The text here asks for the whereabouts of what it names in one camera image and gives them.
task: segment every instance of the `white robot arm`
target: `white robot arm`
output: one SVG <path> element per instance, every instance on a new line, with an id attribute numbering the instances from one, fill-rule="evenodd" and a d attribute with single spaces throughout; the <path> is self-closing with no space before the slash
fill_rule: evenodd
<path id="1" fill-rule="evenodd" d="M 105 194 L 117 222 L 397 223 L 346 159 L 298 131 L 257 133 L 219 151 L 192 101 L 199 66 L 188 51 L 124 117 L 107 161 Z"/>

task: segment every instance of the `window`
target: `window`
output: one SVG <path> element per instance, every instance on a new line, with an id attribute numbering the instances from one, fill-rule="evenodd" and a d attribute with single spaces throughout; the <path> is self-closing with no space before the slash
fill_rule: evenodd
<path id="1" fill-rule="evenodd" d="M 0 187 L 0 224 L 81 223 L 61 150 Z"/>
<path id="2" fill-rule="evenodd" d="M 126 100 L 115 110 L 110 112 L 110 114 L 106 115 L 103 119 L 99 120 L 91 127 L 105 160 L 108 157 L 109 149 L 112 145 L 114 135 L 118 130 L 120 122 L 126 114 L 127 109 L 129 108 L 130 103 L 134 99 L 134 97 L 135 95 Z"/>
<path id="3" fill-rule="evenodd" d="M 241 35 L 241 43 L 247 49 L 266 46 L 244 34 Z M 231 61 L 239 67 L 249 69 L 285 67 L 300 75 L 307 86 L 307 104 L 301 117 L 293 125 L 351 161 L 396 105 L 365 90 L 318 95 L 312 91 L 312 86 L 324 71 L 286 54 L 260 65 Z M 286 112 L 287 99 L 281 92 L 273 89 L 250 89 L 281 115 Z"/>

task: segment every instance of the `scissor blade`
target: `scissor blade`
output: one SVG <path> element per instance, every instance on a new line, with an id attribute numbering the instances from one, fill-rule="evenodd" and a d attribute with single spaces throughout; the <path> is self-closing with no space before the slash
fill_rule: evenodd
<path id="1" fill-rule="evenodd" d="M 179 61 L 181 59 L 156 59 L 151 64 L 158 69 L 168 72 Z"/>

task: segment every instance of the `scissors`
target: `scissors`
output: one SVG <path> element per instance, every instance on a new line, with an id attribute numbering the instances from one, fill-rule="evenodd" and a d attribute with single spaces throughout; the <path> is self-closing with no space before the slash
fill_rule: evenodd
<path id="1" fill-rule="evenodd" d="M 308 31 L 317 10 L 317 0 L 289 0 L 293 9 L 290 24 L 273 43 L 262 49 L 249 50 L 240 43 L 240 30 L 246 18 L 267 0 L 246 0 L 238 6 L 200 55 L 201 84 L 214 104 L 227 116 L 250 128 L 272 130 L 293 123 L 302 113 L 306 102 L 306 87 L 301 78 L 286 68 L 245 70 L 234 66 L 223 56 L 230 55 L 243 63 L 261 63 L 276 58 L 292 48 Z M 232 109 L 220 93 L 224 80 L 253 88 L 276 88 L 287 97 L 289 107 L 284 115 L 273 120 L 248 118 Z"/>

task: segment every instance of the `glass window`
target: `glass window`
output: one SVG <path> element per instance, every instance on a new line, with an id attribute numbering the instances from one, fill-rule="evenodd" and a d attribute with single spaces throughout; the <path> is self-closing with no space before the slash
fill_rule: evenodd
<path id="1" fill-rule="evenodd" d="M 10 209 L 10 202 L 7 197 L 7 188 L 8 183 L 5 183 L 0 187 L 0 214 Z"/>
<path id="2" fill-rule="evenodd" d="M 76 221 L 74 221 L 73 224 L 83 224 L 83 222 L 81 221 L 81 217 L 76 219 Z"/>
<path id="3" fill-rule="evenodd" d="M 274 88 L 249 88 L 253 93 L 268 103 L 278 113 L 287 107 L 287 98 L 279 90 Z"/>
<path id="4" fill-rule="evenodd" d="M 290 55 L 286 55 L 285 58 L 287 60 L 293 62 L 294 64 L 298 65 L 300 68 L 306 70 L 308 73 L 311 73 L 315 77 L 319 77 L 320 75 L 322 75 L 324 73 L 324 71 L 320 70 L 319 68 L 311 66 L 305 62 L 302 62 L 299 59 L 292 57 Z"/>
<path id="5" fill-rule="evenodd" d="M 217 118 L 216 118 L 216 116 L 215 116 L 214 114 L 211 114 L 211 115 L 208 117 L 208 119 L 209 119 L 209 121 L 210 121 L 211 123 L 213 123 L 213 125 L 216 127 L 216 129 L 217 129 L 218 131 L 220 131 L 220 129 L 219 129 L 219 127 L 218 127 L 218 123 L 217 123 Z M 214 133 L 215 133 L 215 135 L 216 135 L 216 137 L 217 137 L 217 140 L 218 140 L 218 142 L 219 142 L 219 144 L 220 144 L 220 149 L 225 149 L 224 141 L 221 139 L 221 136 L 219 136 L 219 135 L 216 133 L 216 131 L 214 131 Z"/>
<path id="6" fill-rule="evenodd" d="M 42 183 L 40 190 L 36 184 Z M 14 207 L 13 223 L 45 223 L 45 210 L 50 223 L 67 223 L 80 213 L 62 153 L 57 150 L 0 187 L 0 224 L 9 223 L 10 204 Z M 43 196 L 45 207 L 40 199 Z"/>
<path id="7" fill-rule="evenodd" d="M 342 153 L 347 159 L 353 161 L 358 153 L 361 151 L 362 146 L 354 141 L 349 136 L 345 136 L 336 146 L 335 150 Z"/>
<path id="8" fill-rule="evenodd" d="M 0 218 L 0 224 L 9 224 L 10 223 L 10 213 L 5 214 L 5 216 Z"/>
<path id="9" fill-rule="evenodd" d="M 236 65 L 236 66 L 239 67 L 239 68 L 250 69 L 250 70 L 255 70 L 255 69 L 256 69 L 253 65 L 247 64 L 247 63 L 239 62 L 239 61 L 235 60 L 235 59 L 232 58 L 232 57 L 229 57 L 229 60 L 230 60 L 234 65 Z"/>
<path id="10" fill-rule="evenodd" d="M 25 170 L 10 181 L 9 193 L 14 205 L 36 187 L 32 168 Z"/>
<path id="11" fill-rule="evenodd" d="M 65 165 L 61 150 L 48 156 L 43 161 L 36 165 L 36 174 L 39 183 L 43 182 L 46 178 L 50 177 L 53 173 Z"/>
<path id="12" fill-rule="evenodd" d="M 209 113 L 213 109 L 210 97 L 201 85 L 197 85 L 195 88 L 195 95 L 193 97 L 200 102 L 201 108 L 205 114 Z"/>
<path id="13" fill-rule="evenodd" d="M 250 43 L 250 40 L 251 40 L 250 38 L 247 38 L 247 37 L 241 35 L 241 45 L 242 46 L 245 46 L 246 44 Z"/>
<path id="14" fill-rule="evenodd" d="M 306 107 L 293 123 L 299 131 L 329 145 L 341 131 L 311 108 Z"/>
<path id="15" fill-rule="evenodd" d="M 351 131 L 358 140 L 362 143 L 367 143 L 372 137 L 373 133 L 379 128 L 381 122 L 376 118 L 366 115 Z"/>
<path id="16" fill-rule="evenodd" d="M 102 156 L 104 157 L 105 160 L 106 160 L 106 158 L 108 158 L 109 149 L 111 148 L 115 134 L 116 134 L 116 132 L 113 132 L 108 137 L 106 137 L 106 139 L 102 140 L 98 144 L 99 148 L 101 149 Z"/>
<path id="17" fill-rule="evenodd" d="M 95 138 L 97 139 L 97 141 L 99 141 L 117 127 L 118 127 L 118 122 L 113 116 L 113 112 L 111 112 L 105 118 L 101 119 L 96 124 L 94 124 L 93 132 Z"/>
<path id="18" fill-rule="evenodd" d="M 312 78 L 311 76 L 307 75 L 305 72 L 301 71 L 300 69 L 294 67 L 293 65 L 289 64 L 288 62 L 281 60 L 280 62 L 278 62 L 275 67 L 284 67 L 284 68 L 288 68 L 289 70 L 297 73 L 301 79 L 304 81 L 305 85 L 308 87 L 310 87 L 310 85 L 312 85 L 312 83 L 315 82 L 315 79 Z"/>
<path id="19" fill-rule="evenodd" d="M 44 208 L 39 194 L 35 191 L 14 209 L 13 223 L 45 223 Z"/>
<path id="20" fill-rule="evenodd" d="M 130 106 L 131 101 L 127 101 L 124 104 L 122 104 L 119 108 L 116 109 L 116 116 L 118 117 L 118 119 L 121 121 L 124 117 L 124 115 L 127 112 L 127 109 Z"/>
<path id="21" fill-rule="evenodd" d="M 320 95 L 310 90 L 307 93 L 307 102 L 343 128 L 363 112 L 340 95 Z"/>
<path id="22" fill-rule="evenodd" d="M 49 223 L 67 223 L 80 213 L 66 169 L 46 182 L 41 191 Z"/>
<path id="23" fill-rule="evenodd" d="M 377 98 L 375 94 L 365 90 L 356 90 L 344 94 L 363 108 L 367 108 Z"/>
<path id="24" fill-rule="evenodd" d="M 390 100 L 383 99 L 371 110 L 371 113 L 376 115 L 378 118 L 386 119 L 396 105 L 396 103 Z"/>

● ● ● ●

*What you have to do*
How many lines above include the word "robot"? Answer with the number alone.

*Reply to the task*
2